The learned Scholar has no time for those who would interrupt their solitude- with powerful control options and tools to attack the enemy deck, the Scholar is here to win the long game, whatever it takes.
Recommended First Five 1: Summon Seaside Raven, Summon Ruby Cobra, Summon Orchid Dove, Abundance, Sonic Swordsman [Heart’s Pull]
Recommended First Five 2: Summon Seaside Raven, Summon Ruby Cobra, Summon Orchid Dove, Meteor, Sonic Swordsman
Recommended First Five 3: Summon Seaside Raven, Summon Ruby Cobra, Hollow, Abundance, Essence Druid [Additional activation of Cobra)
Pure control decks can be hard to win with in Ashes, but this one may be what the doctor ordered. Inspired by other consistently strong takes on Saria, this one adds in Abundance and the fantastic new Dreamlock Mage to up the mill pressure while maintaining the ability to pump out a lot of direct attack damage if it needs to.

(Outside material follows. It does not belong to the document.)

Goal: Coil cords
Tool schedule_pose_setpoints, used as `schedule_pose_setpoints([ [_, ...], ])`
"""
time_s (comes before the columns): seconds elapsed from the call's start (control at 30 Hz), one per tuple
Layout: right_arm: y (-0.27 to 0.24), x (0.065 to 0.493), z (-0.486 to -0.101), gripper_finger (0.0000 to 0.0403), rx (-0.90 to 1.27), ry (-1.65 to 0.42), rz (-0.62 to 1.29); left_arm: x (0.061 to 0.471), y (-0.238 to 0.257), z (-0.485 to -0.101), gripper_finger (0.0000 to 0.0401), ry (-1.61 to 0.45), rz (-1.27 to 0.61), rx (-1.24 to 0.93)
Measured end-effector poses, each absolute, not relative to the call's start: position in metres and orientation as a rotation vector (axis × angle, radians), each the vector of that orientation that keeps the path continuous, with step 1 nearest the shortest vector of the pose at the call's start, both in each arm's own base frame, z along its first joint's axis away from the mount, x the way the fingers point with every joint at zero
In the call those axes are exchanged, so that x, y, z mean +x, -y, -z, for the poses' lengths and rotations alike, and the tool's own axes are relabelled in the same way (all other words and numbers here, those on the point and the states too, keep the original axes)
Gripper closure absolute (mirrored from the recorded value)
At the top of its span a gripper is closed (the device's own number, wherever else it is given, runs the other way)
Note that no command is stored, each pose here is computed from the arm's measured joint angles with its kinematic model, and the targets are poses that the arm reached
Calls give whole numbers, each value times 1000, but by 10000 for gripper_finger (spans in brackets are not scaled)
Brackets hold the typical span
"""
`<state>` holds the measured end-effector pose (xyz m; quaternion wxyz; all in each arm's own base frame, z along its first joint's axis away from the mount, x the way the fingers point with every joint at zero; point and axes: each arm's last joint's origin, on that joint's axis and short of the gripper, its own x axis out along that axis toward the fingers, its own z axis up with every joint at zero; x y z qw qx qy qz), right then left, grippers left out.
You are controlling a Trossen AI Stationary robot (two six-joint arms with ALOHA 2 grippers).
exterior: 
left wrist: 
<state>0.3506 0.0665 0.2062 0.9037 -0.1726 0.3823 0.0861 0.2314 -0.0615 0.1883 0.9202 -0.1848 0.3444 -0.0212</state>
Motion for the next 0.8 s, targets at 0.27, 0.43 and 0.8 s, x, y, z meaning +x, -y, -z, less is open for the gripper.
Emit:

This deck has several potent openings- First Five 1 is the safest, getting you set up with your most critical books and a Sonic Swordsman to hold the battlefield down. First Five 2 swaps in a Meteor, which is a fantastic failsafe option in case you’re anticipating a heavy board from the opponent. Being able to get set up a bit while clearing the enemy board at the end of the round can be clutch. First Five 3 utilizes the tried and tested Essence Druid trick of meditating off a used book to get it back and use it again- in our case, for double Cobras in Round 1. Each of these FFs can be very strong starts.
There will be games where things don’t pan out- sometimes you just won’t be able to keep your defenses up long enough to get to your strong endgame. But you do have the tools necessary to thread the needle, fighting over the battlefield while applying consistent pressure across all facets of the game. That steady pressure will win you games, allowing Saria to get back to her lighthouse for some much-coveted solitude…right after she throws a dinner party to die for.
THE PHOENIX RETURNS
It was a blast to get these decks together and find new avenues to make this concept work. It’s some of the most fun I have in Ashes, and I can’t thank you enough for supporting it through your readership. I hope these decks let you have great games via webcam, Ashteki, or right at your kitchen table. I hope they let you enjoy Ashes as much as it deserves to be enjoyed.
And as always, I’m compelled to reiterate the thing that I hope this article leads you to- once you’ve played some games with these, pull them apart and make something new! The magic of deckbuilding is what I aim to share with Ashes players of all experience levels.